To which varṇa someone belongs is determined by his qualities. For example, someone who does not possess the qualities of a Brāhmaṇa may not perform the activities of a Brāhmaṇa. The qualities with which people are born and the qualities they develop in the course of their lives depend on the three modes of material nature (triguṇa) by which man is influenced or allows himself to be influenced.2

A man of the three higher classes (Vaiśya, Kṣatriya and Brāhmaṇa) spends some years of his childhood and youth as a disciple in the house of a spiritual teacher (guru3), serves him devotedly, lives in celibacy (Brahmacarya vow) and receives from him the knowledge of the Vedas. This is the Brahmacarya-āśrama.4 Then he may marry and beget children. This is called Gṛhastha-āśrama. When the children are grown up, the man gives up his home and goes alone or with his wife into the forest (vāna) to a holy place, taking renunciations and hardships to purify himself of sins and gain detachment from material attachment. Now he is a Vānaprastha. When a Brāhmaṇa is spiritually advanced enough through his penances and asceticism, he may adopt sannyāsa, i.e. enter the state of renunciation. The Sannyāsin has no fixed abode.

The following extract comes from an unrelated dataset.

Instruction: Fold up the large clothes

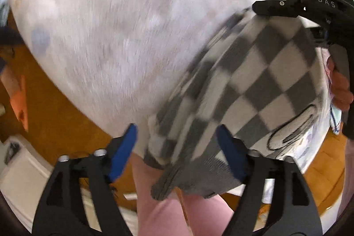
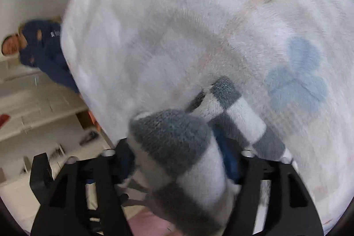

He wanders the earth in perfect trust in God, makes pilgrimages to holy places and attends spiritual gatherings, preaches spiritual knowledge and is completely unattached to worldly things.

Just like the varṇas, certain duties are also assigned to the āśramas. What these duties of the varṇas and āśramas are in detail, and what the characteristics of the Brāhmaṇas, Kṣatriyas, Vaiśyas and Śūdras are, is evident from the following quotations in this chapter, most of which are taken from the last conversation between Bhīṣma and Yudhiṣṭira Mahārāja on the sacred field of Kuru (Kurukṣetra) after the great battle. Since Yudhiṣṭira had become the ruler of the earth, all knowledge of Kṣatriya duties was naturally of paramount importance to him and therefore – and also for other reasons that emerge from the quotations themselves – the quotations about this varṇa have also been given the largest space in this chapter.

What is the position of women in Vedic society? – A woman should be protected by her father in childhood, then by her husband and in old age by her sons. There is no higher duty for a woman in the varṇāśrama-dharma than to serve her husband faithfully. Through such faithful service she receives half of his religious merits.

Varṇāśrama-dharma means that everyone is employed according to his nature; there is no discrimination. The goal is Viṣṇu and his kingdom, and everyone is given the opportunity to approach this goal when he as a part of the whole serves the whole according to his nature, his karma.

After Śrī Kṛṣṇa, the Supreme Lord, left the planet about 5,000 years ago and returned to his eternal realm, the Varṇāśrama system gradually crumbled over the centuries and millennia. Remnants of it are found today almost only in India, and often in perverted form as a caste system. There are still many Brahmanas in India and also in other countries, but there is not a single Ksatriya king on earth who protects the Brahmanas and all other living beings in his kingdom, who rules justly according to divine principles, who ensures just punishment for wrongdoers and so on.


Footnotes

1 Brāhmaṇa means „one who knows brahman (spiritual energy, reality)“, i.e. one who possesses spiritual knowledge and realisation.

2 See: Triguna – sattva, rajas, tamas

3 The Sanskrit word guru means „heavy“ . However, it also refers to someone who is „heavy“ with knowledge, who is respectable and important, i.e. a teacher or spiritual master.

4 In der Manu-smṛti wird die Einweihung und das Leben eines brahmacārin im āśrama seines Lehrers anschaulich geschildert bis hin zur Beschreibung der Kleidung, der Haartracht etc.